» What is required
Write out all of the data exactly as it appears.

» Data
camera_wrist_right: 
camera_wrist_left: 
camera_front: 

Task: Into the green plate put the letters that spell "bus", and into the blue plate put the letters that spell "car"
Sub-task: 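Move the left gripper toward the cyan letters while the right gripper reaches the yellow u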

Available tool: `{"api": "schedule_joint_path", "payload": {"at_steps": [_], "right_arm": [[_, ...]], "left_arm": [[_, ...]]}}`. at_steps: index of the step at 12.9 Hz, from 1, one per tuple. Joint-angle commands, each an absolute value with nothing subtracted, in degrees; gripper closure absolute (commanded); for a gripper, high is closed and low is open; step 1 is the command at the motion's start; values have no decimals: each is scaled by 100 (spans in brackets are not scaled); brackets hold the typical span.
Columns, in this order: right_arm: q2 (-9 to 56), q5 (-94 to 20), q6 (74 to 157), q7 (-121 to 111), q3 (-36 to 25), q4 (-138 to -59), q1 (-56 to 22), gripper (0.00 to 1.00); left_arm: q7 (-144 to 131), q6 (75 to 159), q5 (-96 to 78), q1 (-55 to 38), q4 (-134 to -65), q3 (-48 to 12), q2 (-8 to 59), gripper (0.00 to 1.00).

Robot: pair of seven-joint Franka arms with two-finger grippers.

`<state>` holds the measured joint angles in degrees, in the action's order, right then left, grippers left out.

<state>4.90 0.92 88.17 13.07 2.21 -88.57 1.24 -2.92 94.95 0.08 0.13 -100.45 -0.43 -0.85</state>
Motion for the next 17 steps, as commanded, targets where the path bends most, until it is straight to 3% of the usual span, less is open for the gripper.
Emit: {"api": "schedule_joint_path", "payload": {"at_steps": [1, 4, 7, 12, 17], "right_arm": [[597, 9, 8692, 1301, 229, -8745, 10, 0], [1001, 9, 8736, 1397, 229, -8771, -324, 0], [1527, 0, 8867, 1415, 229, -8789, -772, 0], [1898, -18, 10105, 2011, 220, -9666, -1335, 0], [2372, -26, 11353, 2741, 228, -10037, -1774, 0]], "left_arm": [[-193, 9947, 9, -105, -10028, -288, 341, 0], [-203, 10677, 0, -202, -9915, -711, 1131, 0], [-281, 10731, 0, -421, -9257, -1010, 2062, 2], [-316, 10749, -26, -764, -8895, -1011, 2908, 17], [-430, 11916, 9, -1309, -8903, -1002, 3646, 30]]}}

» Reply to the task
camera_wrist_right: 
camera_wrist_left: 
camera_front: 

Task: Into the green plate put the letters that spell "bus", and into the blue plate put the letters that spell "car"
Sub-task: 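Move the left gripper toward the cyan letters while the right gripper reaches the yellow u
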
Available tool: `{"api": "schedule_joint_path", "payload": {"at_steps": [_], "right_arm": [[_, ...]], "left_arm": [[_, ...]]}}`. at_steps: index of the step at 12.9 Hz, from 1, one per tuple. Joint-angle commands, each an absolute value with nothing subtracted, in degrees; gripper closure absolute (commanded); for a gripper, high is closed and low is open; step 1 is the command at the motion's start; values have no decimals: each is scaled by 100 (spans in brackets are not scaled); brackets hold the typical span.
Columns, in this order: right_arm: q2 (-9 to 56), q5 (-94 to 20), q6 (74 to 157), q7 (-121 to 111), q3 (-36 to 25), q4 (-138 to -59), q1 (-56 to 22), gripper (0.00 to 1.00); left_arm: q7 (-144 to 131), q6 (75 to 159), q5 (-96 to 78), q1 (-55 to 38), q4 (-134 to -65), q3 (-48 to 12), q2 (-8 to 59), gripper (0.00 to 1.00).

Robot: pair of seven-joint Franka arms with two-finger grippers.

`<state>` holds the measured joint angles in degrees, in the action's order, right then left, grippers left out.

<state>4.90 0.92 88.17 13.07 2.21 -88.57 1.24 -2.92 94.95 0.08 0.13 -100.45 -0.43 -0.85</state>
Motion for the next 17 steps, as commanded, targets where the path bends most, until it is straight to 3% of the usual span, less is open for the gripper.
Emit: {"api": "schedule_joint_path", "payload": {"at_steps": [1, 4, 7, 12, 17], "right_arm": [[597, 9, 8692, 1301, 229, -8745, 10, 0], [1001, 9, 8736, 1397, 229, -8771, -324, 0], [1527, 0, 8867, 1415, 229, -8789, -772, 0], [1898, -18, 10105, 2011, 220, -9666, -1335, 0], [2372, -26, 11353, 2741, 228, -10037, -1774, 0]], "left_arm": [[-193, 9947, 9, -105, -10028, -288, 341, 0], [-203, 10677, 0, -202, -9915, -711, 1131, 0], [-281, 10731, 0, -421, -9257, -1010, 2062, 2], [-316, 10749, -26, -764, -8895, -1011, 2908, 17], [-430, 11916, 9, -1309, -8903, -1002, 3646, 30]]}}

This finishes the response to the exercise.